My hab atmospheres are based on wet in-lung partial pressures where water vapor at body temperature displace 0.06193 atm of the breathing gas mix inhaled.  You apply the composition percentages (by volume) to that reduced partial pressure of the breathing gas mix.  That would reflect 100% humidity inside the lungs,  where it is warm and wet.  (I neglect CO2 as at least an order of magnitude smaller effect,  for design purposes.)

I based the suit hypoxia criteria on pilot oxygen mask experiences with vented pure oxygen masks in Earthly air at high altitudes.  I did this converting to the same wet in-lung partial pressures,  as the only correct way to evaluate risks of hypoxia,  since it is the partial pressure of O2 in the lung environment that drives the diffusion of oxygen across the lung tissues into the blood.   I got 0.12 atm wet in-lung partial pressure of oxygen as the hypoxia criterion for fully-cognitive mask (or suit) wearers,  and 0.10 atm wet in-lung oxygen partial pressure for bare life support,  but not fully-cognitive mental acuity.

The hab is different.  I found a news article in an old "Science" magazine journal about a medical investigation of hypoxia effects for large populations living at high altitudes in the Andes.  The worst case was a mining town of 50-70,000 located at 5100 m (16,700 feet).  Something like at least 25% of the residents had chronic mountain sickness,  which because it is chronic does permanent damage,  and can eventually kill you.  That article said below 2500 m (8200 feet) there is no chronic mountain sickness occurrence.  It also associated the elevated-above-normal-occurrence-rates of pre-eclampsia,  premature birth,  and low birth weight with the occurrence of chronic mountain sickness.  At 2500 m = 16,700 feet,  the wet in-lung partial pressure of oxygen is 0.14 atm.  THERE IS YOUR LONG-TERM HYPOXIA CRITERION,  adequate to ward off both chronic mountain sickness and reproductive problems!

I used exactly the 1.20 pre-breathe factor that Rob described,  in sizing the min suit pressure spec for a given hab atmosphere.

But I also included a fire danger criterion,  based on the mass/unit volume concentration of oxygen,  since concentrations,  not partial pressures or percentages,  are what go into modeling reaction rates with an overall Arrhenius reaction rate model.  I set it at the oxygen concentration of sea level Earthly air at room temperature (1 atm and 77 F = 25 C).

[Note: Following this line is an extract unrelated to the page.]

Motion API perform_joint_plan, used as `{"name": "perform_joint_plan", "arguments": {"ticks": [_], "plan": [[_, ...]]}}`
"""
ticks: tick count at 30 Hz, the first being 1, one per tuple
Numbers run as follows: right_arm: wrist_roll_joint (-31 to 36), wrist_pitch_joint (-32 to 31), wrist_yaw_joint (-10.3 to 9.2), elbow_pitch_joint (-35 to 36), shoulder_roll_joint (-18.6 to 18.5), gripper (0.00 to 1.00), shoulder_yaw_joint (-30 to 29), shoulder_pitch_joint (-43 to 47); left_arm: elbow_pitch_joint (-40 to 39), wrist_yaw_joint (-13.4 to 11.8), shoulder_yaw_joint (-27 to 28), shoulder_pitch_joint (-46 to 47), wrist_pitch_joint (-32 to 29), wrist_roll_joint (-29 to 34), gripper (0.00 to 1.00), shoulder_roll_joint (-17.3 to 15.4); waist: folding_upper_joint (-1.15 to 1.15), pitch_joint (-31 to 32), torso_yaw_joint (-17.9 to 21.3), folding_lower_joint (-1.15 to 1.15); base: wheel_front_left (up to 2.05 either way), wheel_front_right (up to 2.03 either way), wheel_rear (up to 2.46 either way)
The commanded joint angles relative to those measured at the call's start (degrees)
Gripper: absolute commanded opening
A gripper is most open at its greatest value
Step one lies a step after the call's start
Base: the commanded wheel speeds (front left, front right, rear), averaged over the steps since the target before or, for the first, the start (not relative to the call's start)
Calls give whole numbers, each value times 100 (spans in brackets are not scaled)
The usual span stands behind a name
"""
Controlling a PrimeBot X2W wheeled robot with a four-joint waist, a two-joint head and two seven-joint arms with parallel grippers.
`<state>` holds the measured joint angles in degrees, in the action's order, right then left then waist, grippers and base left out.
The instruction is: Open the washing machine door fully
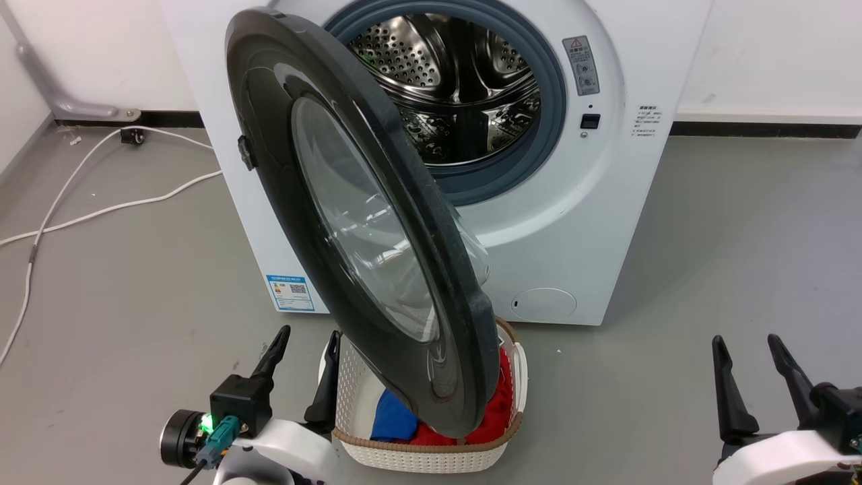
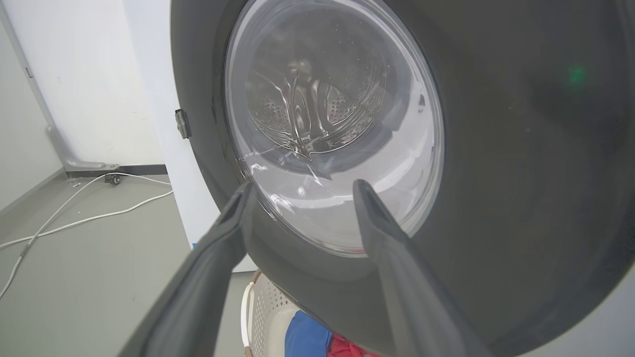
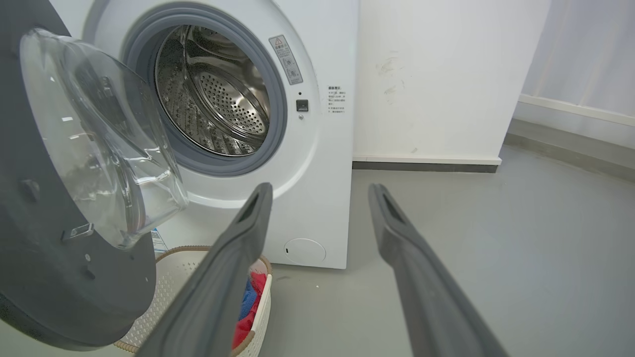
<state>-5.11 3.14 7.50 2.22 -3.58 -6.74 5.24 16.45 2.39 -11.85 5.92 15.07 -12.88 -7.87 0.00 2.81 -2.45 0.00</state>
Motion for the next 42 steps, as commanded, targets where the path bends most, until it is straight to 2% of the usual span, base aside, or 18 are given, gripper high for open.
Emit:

That value is 0.275 kg/cu.m. You need to stay below that figure,  or else any fire is going to burn faster than you are used to.

There.  That is how I did it,  and the criteria that I used,  and where they came from. 

The best hab atmosphere designs I found are "best case" 0.43 atm at 43.5% O2,  with a min suit pressure spec of 2.975 psia,  and the "rule of 43" case at 0.43 atm with 43% O2,  resulting in a min suit pressure spec of 3.002 psia.  The "best case" hab meets the long-term hypoxia criterion even when leaked down 10%,  and its min suit meets the short-term fully-cognitive criterion even when leaked down 10%.  The "rule of 43" design hab can only leak down 9.5% and still meet the long-term hypoxia criterion.  Its min suit spec is a snit higher,  but meets the fully-cognitive short-term hypoxia criterion,  even leaked down 10%.  Its advantage is that its numbers are easier to remember.

What more do you want?

GW

Last edited by GW Johnson (2022-01-02 12:32:26)


GW Johnson
McGregor,  Texas

"There is nothing as expensive as a dead crew,  especially one dead from a bad management decision"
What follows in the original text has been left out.